My assessment simply confirmed it. As part of the report, the psychologist included a series of workplace accommodation recommendations. It included things like protected, uninterrupted focus blocks, transition time between meetings, frequent short breaks to reset working memory, and the ability to schedule demanding tasks during peak alertness.
Reading them now, with distance from that role, I just laugh. I cannot picture how those accommodations could have been meaningfully honoured in that environment. If it was hard to maintain very reasonable personal boundaries, I was right to trust my gut.
I want to be clear: I know there is a duty to accommodate. I also had the kind of management team that would have made genuine efforts to make it work for me.

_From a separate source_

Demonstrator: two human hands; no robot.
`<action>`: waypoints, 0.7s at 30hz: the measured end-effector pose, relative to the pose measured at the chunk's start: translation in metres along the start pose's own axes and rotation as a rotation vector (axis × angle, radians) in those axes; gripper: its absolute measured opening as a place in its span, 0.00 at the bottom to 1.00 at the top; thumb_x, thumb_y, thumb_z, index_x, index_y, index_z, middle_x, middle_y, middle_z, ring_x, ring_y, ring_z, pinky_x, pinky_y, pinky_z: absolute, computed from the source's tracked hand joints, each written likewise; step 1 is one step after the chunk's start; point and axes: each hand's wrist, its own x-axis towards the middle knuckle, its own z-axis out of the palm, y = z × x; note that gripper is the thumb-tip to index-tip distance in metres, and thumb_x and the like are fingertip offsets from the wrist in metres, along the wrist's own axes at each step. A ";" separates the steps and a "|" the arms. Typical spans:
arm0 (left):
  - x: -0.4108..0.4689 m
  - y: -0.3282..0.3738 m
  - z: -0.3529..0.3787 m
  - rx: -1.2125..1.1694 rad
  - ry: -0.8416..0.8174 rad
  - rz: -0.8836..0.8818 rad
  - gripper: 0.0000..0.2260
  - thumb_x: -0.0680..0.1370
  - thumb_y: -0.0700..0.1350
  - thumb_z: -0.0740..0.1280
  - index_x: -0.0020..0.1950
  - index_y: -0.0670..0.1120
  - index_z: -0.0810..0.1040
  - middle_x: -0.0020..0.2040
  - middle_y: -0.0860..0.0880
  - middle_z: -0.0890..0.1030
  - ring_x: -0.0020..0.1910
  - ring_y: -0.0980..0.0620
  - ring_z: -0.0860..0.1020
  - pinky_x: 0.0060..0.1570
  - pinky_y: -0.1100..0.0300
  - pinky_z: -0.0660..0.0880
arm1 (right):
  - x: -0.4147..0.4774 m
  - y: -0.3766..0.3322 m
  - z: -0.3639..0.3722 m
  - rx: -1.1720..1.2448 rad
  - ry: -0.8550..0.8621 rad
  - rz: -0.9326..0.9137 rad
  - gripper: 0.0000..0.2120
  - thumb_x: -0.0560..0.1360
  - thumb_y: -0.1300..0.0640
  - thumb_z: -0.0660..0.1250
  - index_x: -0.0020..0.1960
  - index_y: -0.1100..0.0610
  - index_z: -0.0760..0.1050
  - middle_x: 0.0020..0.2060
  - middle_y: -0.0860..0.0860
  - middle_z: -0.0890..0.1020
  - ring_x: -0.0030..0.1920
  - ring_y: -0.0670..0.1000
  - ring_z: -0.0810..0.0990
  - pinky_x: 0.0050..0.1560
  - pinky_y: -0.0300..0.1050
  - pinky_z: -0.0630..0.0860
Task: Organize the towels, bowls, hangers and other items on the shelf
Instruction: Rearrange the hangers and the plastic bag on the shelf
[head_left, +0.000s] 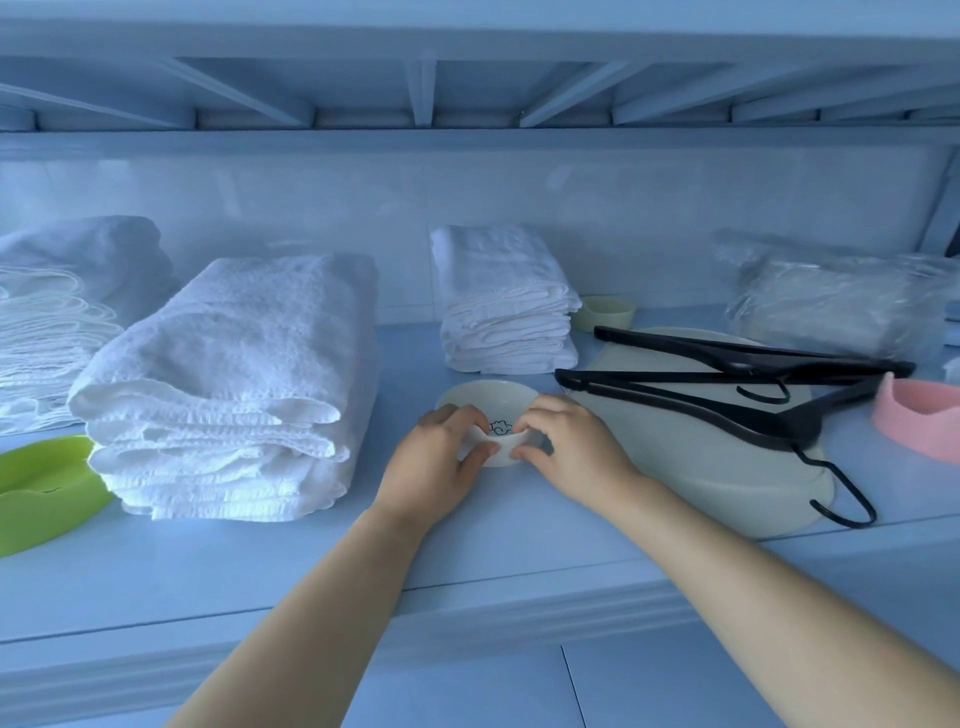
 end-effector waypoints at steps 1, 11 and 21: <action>-0.001 0.000 0.000 0.005 -0.002 0.003 0.08 0.75 0.48 0.67 0.53 0.47 0.77 0.49 0.49 0.79 0.48 0.47 0.76 0.40 0.57 0.72 | 0.000 0.000 0.000 0.001 -0.002 0.003 0.11 0.71 0.56 0.72 0.51 0.58 0.79 0.50 0.51 0.79 0.53 0.52 0.75 0.51 0.41 0.68; 0.032 0.026 -0.006 -0.039 0.108 0.038 0.11 0.77 0.53 0.63 0.56 0.51 0.76 0.52 0.55 0.77 0.49 0.53 0.76 0.42 0.59 0.72 | 0.021 0.021 -0.035 0.037 -0.008 -0.055 0.26 0.66 0.51 0.76 0.61 0.59 0.76 0.59 0.51 0.78 0.60 0.52 0.75 0.60 0.46 0.71; 0.111 0.074 0.025 -0.048 0.123 0.018 0.09 0.76 0.50 0.64 0.56 0.52 0.76 0.51 0.55 0.76 0.48 0.54 0.76 0.42 0.58 0.73 | 0.053 0.093 -0.104 -0.081 0.039 -0.075 0.22 0.71 0.50 0.72 0.62 0.56 0.75 0.60 0.48 0.78 0.59 0.50 0.76 0.58 0.43 0.71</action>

But some environments, some jobs, just are simply not built for certain profiles.
For a long time, I felt like a failure. Like I could not hack it.
What my diagnosis has helped me see is that I was the right kind of person in the wrong kind of container. And really knowing that changes how I look back on everything.
The longer I have sat with my assessment, the more empowered I feel. It has provided me parts of my story that I have felt have long been missing. I also have realized that I have become who I am today both in spite of and because of ADHD. The drive, the sense of fairness and social justice, the ability to hyperfocus on things I love, the willingness to overcompensate — these are not separate from my diagnosis. They are part of the same wiring.
I am in transition. Moving from antidepressants to ADHD medication. Building new work habits. Learning to shape my environment around how my brain actually functions rather than how I always assumed it should.
For the first time in a long time, I feel like I am working with myself, not against myself. And I think that changes everything.